## GOAL OF THE EXERCISE
Only the number is wanted: how many lines below contain "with"?
··········
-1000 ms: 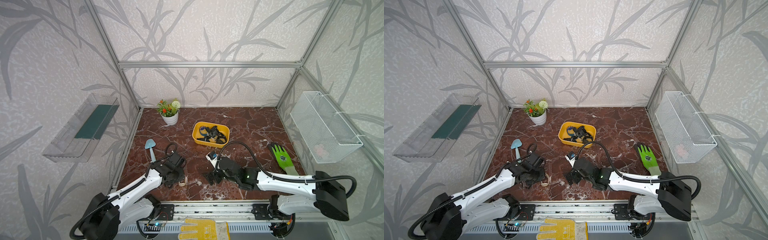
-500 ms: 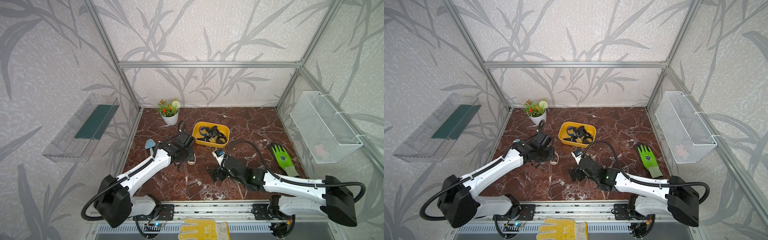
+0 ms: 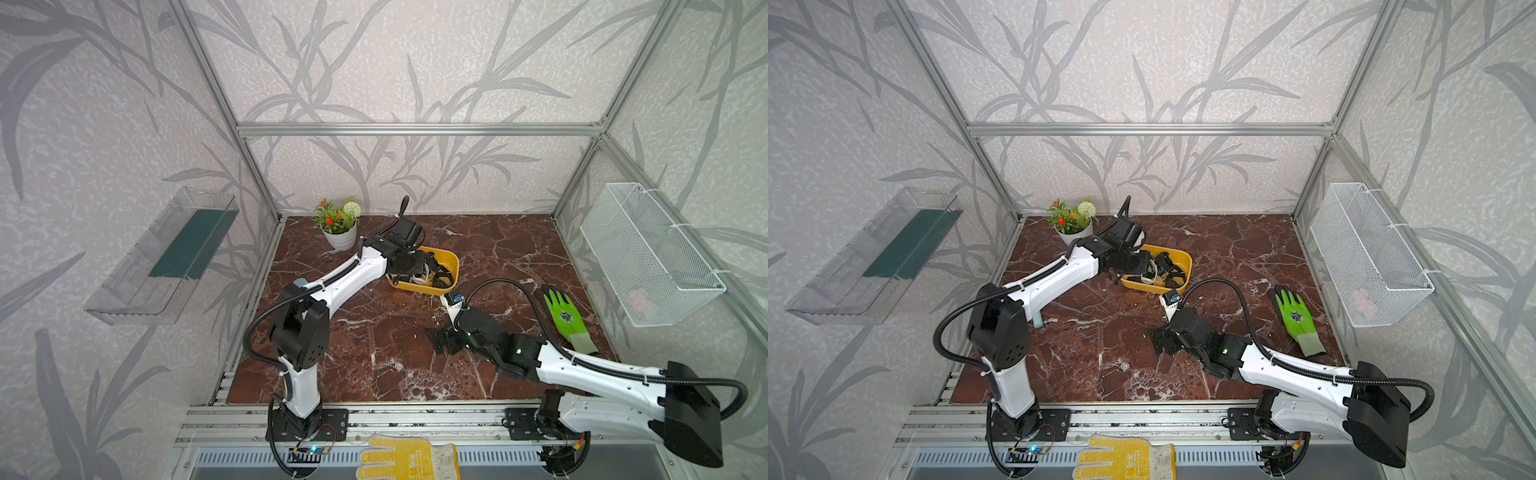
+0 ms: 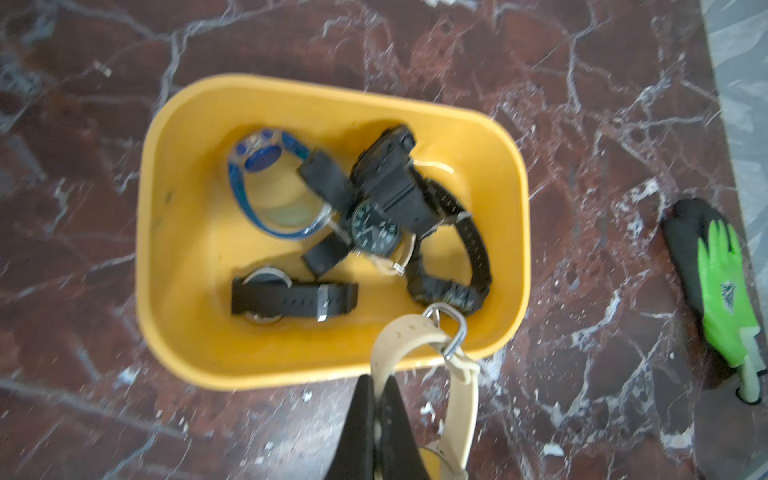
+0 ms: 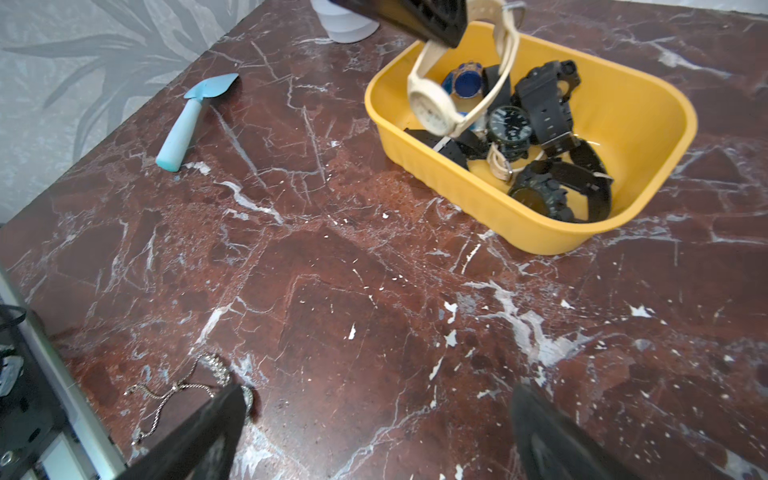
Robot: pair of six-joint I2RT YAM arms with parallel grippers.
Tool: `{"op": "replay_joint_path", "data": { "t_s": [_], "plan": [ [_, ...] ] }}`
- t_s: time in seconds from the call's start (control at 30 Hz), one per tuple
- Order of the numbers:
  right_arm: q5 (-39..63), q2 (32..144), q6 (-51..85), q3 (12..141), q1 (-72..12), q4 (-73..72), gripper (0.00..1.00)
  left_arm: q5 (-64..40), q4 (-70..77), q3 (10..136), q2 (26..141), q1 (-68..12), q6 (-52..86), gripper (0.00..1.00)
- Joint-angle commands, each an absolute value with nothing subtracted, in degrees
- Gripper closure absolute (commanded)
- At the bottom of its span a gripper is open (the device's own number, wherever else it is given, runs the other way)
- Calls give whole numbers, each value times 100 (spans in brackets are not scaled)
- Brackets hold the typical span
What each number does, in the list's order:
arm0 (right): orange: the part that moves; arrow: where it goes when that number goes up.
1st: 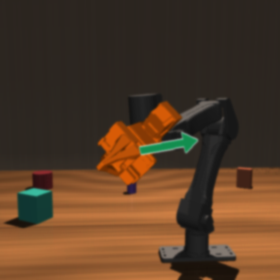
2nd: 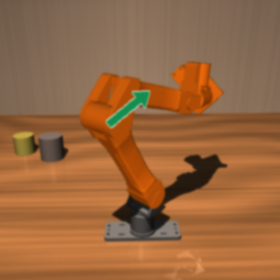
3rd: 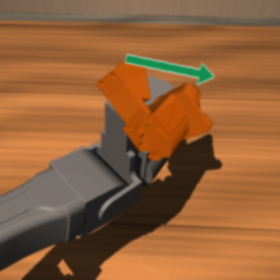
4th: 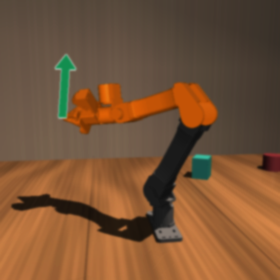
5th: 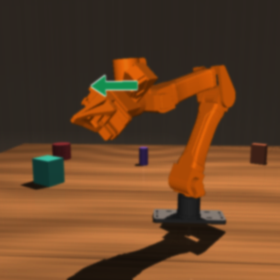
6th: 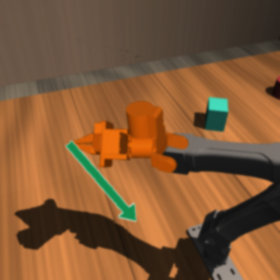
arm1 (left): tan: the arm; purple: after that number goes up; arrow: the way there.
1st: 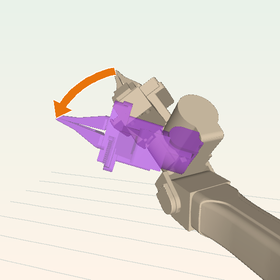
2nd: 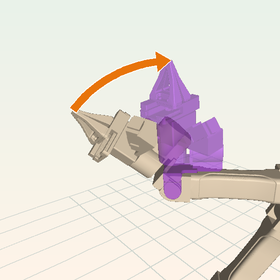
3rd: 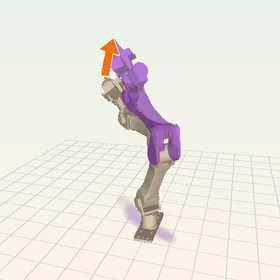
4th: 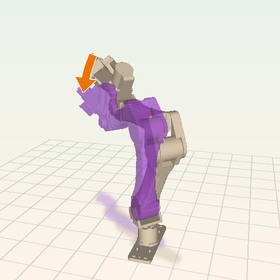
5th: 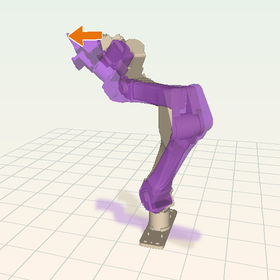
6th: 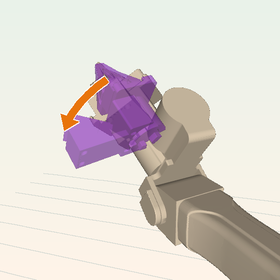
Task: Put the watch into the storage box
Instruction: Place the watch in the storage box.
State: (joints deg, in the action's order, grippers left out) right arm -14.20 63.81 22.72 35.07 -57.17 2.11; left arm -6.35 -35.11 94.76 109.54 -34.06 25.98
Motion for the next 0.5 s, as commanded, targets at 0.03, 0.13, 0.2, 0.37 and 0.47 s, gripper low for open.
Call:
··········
## SOLUTION TO THIS TASK
2